Aug 9, 2025: Phillies rout Rangers 9-1, snapping a 10-game Texas skid. Schwarber belts No. 41; Marsh 4 hits; Turner 5 RBI as Cristopher Sánchez deals.
StatPro MLB Beat Reporter
That’s how you exorcise a ballpark. The Phillies hammered the Rangers 9-1 on Saturday in Arlington, snapping a 10-game skid in Texas that dated back to 2014. Kyle Schwarber opened the fireworks with his 41st homer in the first, Brandon Marsh stacked a four-hit night with a go-ahead blast, and Trea Turner drove in five as Cristopher Sánchez calmly dealt six strong. Philly moves to 66-49, keeping the NL East lead intact while the Mets lurk 3.5 games back.
Phillies snap a 10-game losing streak in Texas dating to 2014.
There’s been a weird Arlington hex on the Phillies since Opening Day 2014. Not anymore. Saturday’s 9-1 cruise-control win featured early thunder and late separation, plus a clean, workmanlike effort on the mound. Rangers starter Merrill Kelly couldn’t locate (five walks, four runs in 4.1 innings), and the Phillies kept stacking quality at-bats until the dam broke in the ninth with Turner’s exclamation-point three-run homer. The defense stayed sharp, the bullpen was stress-free, and the dugout energy felt like a team that knows it’s in a pennant race and just knocked down a longstanding wall.
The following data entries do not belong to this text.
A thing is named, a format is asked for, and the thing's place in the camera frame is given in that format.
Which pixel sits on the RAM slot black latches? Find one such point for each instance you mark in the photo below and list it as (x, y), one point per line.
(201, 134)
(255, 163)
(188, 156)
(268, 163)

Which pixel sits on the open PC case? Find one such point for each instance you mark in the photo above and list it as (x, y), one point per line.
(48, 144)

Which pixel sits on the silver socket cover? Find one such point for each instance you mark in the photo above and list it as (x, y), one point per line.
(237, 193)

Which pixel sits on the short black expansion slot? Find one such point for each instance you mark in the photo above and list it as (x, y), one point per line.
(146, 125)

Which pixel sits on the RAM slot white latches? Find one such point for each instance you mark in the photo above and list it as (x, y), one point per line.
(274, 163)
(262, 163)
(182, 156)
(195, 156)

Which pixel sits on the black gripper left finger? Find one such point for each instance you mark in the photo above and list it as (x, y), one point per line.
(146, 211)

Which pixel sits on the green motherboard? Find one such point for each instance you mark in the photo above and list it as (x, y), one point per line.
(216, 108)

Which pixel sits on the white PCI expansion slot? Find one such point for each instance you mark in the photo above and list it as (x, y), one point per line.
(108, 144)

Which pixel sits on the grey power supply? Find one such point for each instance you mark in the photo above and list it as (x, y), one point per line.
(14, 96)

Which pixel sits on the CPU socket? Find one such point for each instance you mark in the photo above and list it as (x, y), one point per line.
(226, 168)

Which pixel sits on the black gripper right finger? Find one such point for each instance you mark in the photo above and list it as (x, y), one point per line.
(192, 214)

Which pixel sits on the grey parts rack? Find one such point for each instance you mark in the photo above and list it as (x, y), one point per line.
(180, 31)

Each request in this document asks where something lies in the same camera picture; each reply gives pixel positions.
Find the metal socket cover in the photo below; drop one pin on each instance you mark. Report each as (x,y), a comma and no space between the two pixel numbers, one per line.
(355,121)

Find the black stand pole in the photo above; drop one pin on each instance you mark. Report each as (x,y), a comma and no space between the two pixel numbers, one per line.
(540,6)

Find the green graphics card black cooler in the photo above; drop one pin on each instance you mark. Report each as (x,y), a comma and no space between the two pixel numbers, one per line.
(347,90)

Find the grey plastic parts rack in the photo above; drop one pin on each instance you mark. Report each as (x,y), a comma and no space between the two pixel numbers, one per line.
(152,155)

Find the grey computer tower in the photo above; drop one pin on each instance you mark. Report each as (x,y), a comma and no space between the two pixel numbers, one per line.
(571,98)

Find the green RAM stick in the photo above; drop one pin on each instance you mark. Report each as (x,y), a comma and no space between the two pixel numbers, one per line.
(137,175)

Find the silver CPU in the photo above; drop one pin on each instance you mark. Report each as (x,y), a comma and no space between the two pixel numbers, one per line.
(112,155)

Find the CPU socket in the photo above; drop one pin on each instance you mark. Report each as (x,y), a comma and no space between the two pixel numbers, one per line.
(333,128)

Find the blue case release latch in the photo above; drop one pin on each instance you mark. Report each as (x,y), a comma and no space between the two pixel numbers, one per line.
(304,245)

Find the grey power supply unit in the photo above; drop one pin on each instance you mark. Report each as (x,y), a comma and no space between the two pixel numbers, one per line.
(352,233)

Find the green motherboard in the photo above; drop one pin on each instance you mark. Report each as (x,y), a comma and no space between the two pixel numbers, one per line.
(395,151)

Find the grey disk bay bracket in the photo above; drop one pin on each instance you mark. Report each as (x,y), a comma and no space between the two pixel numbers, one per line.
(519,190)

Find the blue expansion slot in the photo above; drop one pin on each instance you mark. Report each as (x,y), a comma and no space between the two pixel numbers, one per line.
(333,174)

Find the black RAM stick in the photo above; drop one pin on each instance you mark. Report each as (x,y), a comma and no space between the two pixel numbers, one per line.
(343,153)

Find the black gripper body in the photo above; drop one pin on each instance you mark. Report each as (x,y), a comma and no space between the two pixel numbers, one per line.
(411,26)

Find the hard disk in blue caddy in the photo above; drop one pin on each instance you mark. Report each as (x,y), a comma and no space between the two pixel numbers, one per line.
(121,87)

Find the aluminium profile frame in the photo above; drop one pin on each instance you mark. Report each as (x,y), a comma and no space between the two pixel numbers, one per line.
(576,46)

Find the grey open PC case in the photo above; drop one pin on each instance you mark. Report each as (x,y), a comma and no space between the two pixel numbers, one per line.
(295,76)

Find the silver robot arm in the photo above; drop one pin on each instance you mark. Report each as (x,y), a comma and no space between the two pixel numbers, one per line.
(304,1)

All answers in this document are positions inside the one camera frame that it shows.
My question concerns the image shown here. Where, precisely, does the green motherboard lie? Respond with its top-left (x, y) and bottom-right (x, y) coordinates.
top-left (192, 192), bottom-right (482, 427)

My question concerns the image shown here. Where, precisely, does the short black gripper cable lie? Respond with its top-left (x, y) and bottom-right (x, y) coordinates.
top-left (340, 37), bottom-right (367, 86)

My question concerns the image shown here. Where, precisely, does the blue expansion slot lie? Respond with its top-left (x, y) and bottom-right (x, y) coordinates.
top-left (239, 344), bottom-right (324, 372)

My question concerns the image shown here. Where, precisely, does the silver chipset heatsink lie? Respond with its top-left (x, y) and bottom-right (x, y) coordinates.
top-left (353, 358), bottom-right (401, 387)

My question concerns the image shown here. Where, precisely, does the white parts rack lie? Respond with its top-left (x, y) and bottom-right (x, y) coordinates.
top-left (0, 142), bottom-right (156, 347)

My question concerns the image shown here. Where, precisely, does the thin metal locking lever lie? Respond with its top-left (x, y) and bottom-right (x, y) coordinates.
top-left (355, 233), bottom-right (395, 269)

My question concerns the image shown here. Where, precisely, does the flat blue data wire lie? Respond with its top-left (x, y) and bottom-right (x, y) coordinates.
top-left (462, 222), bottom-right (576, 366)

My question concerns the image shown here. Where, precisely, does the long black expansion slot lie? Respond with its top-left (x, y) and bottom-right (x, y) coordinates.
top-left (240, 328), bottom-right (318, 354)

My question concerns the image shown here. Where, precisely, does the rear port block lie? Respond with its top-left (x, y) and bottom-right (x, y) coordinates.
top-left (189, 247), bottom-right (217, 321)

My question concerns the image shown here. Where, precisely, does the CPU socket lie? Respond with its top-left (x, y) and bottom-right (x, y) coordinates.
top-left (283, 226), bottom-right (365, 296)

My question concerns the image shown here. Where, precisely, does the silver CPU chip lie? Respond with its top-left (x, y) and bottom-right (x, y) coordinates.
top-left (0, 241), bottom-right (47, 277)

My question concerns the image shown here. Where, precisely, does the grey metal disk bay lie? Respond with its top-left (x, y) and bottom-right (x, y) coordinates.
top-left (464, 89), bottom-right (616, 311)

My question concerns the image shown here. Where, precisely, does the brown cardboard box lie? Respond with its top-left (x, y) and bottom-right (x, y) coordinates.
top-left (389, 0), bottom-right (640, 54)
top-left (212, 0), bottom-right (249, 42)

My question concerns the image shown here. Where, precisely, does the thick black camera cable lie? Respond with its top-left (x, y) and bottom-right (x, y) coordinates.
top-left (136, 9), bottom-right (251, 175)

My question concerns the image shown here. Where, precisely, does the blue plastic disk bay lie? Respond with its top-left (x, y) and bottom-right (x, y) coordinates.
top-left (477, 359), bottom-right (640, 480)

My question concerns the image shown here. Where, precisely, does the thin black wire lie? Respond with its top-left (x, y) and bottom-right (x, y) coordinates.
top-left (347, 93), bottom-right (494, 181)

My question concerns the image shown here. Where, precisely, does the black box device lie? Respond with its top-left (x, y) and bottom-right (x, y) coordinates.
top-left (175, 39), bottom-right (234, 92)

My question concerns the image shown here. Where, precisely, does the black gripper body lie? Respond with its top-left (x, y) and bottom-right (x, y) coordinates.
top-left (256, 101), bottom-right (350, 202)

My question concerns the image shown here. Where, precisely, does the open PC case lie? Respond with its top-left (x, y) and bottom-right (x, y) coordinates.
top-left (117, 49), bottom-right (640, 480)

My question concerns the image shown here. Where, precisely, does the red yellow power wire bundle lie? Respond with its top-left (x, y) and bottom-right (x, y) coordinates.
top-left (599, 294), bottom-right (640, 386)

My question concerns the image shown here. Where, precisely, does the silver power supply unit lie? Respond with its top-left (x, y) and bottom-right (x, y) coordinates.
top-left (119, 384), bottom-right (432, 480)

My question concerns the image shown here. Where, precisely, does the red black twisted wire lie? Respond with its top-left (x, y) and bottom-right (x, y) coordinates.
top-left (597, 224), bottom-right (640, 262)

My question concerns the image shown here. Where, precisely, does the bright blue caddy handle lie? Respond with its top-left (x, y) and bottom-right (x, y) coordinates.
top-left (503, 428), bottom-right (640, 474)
Schwarber didn’t wait around, blasting his 41st of the year in the first. He’s now two behind MLB leader Cal Raleigh in the home run race, and his early jolt once again set the offensive tempo. For an order that’s been more contact-forward this season, Schwarber’s game-opening damage changes how pitchers sequence everyone behind him. Even the outs are getting louder, and his pace suggests the middle of August could be a nightly leaderboard watch.
Marsh went 4-for-5, started his night with a ringing double, then bent a solo shot down the right-field line for his seventh homer — the go-ahead swing in the fourth. The power tick is the headline, but the all-fields contact is the bigger story; his swing decisions are cleaner, and he’s getting to fastballs he used to foul straight back. With Austin Hays now on the IL (more on that below), Marsh’s uptick matters even more to the outfield mix and lineup balance.
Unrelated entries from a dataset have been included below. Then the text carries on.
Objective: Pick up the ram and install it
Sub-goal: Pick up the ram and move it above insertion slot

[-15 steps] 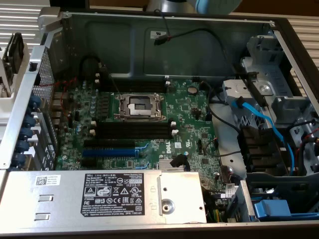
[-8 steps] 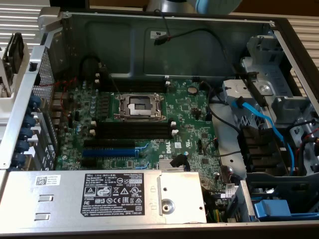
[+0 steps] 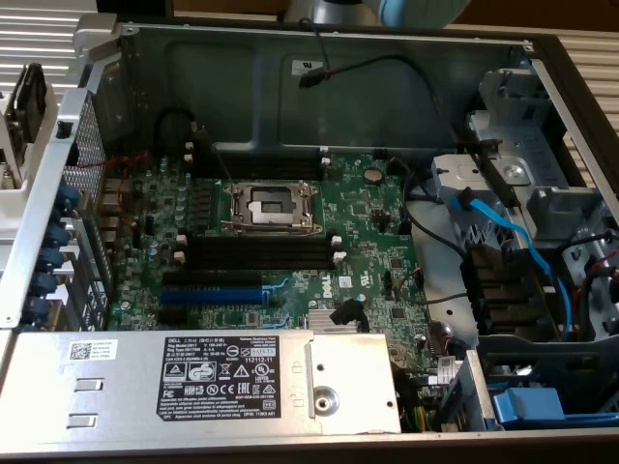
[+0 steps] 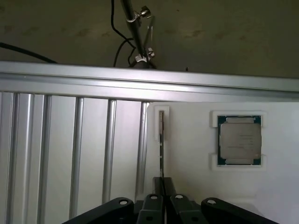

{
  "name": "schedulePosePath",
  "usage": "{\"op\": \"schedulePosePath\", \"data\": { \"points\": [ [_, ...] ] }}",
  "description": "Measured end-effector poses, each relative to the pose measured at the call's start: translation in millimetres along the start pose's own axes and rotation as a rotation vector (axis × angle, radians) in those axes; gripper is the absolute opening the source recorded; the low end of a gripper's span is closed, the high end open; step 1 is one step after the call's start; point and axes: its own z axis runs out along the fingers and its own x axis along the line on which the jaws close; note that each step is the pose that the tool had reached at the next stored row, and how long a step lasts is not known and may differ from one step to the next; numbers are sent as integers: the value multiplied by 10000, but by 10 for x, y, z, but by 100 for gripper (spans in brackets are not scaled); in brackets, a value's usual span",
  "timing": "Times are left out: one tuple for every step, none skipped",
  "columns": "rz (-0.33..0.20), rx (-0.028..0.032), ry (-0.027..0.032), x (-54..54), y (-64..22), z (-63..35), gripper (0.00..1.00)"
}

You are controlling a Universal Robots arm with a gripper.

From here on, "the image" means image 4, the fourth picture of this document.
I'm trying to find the white parts rack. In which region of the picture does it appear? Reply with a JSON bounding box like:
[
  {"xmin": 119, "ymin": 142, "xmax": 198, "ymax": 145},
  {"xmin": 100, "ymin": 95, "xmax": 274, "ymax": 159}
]
[{"xmin": 144, "ymin": 101, "xmax": 299, "ymax": 224}]

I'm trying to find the silver CPU chip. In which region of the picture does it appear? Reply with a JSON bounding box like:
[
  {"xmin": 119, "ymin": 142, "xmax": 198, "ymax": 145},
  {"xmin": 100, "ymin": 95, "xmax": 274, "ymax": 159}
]
[{"xmin": 217, "ymin": 114, "xmax": 262, "ymax": 167}]

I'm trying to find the black tripod stand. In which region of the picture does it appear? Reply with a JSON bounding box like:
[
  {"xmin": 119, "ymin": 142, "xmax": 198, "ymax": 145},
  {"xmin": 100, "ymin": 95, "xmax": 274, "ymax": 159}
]
[{"xmin": 120, "ymin": 0, "xmax": 157, "ymax": 70}]

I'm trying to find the thin black floor cable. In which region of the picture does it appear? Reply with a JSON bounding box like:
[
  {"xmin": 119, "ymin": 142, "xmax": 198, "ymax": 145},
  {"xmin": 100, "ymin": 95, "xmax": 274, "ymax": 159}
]
[{"xmin": 109, "ymin": 0, "xmax": 136, "ymax": 68}]

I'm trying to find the thick black floor cable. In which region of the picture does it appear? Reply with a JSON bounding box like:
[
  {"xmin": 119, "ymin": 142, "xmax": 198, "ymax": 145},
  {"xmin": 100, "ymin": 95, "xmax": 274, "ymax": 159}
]
[{"xmin": 0, "ymin": 42, "xmax": 58, "ymax": 64}]

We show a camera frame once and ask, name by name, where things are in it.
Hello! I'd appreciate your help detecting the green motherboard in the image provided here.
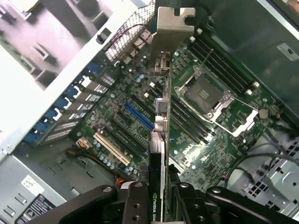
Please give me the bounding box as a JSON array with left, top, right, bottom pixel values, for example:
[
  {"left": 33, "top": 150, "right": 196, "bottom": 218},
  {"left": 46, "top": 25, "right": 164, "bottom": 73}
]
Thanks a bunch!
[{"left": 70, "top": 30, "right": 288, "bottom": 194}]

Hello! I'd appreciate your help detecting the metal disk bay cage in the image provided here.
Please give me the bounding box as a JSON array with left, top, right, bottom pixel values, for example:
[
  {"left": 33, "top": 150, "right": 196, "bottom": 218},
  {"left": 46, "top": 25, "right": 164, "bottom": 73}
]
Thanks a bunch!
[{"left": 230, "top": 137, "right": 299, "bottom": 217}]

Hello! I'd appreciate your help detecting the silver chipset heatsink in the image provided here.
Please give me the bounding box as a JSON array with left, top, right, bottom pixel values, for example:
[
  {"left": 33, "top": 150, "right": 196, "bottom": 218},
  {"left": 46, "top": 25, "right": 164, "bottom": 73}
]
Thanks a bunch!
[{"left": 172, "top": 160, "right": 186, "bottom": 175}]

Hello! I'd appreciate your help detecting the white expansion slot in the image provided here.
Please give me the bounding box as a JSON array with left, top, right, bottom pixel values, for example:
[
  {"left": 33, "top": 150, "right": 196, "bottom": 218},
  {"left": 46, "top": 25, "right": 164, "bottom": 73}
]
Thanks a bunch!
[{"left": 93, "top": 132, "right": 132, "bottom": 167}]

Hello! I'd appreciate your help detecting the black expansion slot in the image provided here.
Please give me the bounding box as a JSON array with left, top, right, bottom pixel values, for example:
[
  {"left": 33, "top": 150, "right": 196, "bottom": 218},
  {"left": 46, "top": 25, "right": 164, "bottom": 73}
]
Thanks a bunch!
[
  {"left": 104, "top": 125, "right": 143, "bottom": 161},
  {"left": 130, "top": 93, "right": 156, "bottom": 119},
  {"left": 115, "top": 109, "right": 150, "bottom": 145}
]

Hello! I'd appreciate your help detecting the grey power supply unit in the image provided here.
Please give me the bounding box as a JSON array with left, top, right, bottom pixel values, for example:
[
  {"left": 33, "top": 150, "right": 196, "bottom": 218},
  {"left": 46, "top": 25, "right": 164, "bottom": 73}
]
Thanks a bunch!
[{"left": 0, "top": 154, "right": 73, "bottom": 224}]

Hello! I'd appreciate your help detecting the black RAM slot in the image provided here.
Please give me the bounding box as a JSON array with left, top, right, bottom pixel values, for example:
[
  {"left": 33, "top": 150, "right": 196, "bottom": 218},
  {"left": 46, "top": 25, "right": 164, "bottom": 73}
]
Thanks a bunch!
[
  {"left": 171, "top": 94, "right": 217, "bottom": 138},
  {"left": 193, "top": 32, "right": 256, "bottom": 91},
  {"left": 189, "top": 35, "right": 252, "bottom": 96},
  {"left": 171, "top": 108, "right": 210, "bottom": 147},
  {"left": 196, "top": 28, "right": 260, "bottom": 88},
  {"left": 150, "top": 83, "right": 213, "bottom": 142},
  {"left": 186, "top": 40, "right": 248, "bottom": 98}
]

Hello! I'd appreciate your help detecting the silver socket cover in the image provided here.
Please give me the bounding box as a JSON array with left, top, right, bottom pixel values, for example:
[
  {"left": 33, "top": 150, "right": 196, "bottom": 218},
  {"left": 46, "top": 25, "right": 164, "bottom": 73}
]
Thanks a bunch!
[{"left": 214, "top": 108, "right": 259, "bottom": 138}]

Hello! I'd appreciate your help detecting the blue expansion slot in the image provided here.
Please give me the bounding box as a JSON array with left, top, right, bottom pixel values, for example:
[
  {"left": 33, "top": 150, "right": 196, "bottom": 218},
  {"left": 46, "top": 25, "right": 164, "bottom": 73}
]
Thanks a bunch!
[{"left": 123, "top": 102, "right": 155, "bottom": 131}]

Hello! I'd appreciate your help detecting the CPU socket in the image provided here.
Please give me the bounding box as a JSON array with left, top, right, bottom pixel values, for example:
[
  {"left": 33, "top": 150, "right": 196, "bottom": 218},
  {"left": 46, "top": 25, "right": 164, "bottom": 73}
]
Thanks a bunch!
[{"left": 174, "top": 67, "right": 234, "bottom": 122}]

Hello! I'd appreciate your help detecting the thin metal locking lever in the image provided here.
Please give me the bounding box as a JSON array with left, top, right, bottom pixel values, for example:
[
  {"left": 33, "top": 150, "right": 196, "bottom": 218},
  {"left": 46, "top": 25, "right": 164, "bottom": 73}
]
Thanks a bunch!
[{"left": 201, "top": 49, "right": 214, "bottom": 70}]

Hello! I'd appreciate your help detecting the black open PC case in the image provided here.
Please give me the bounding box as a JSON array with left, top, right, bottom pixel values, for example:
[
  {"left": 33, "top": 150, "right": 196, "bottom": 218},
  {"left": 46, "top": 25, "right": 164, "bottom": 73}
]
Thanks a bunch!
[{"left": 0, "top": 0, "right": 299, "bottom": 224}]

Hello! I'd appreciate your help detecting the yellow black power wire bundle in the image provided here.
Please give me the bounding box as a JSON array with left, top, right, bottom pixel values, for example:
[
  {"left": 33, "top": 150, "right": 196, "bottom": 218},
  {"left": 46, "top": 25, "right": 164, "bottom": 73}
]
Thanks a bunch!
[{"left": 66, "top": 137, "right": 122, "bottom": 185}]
Turner’s two-run double in the fourth flipped the game, and his three-run homer in the ninth turned it into a laugher. It’s the version of Turner that warps innings — gap-to-gap authority, game-speed chaos, and thunder when pitchers get behind. For the season he’s at .286/.342/.434, and nights like this are a reminder that even without a gaudy slug line, he can carry an offense with timely damage.
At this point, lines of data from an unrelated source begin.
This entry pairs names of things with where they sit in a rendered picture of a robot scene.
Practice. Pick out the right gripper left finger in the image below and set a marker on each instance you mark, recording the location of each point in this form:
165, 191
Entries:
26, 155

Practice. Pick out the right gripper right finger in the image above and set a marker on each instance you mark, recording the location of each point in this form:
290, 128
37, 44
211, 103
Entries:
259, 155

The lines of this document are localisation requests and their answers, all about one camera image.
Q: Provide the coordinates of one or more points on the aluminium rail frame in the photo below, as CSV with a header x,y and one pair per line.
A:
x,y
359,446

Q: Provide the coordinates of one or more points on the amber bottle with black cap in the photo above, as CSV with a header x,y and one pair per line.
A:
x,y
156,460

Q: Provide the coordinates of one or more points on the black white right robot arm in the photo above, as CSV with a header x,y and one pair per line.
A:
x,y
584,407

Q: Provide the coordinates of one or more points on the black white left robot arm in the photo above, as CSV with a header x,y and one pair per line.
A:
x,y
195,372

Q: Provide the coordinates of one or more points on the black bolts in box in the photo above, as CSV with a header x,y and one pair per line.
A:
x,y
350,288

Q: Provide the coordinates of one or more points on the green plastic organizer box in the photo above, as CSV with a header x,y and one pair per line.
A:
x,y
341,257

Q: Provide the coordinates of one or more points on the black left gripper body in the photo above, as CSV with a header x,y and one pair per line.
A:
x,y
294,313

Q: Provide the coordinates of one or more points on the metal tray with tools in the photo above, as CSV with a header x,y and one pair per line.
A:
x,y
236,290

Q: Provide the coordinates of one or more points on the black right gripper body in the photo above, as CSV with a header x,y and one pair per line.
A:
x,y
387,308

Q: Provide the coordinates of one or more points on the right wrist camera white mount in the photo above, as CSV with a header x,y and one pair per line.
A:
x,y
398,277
Six innings, one run, six strikeouts — five of them on changeups. Sánchez improved to 11-3, matching his 2024 career high in wins, and now leads MLB with 97 strikeouts on changeups. He lived arm-side all night, tunneling the change off a well-located sinker, and the Rangers never squared him up enough to threaten a crooked number. It’s ace-caliber sequencing in a rotation that’s been as steady as any in the league.
The Phillies made a flurry of moves pregame. Austin Hays hit the 10-day IL (retroactive to Aug. 8) with a left hamstring strain, so outfielder Cal Stevenson and righty Max Lazar were selected to the MLB roster. To clear space, first baseman Darick Hall and righty Max Castillo were designated for assignment, and Kolby Allard was optioned to Triple-A Lehigh Valley. Stevenson was raking in Allentown (.307 average, .907 OPS, 21 doubles), giving Rob Thomson a lefty contact bat who can run, work counts, and cover all three outfield spots in a pinch. Lazar adds fresh length for a bullpen that’s been tasked with protecting plenty of tight games. Hall leaves a footprint from 2022–2023 (10 HR in 59 MLB games) and could draw interest if he clears waivers.
At 66-49, the Phillies maintain their NL East lead with the Mets 3.5 back. August is about stacking series wins and keeping arms fresh; Saturday checked both boxes with a low-stress bullpen night and an offense that looked layered and dangerous. What to watch: Schwarber’s home run chase, Marsh’s sustained power, Turner’s timing, and how Thomson doles out outfield reps with Stevenson in the mix while Hays heals. The series in Arlington continues Sunday, and this felt like the type of win that travels.
From a tone-setting Schwarber blast to Sánchez’s surgeon-level changeups, the Phillies looked every bit like a first-place club while finally shedding their Texas baggage. With fresh legs arriving from Lehigh Valley and Turner heating up, Philly heads into Sunday with momentum — and a lineup that suddenly feels even longer.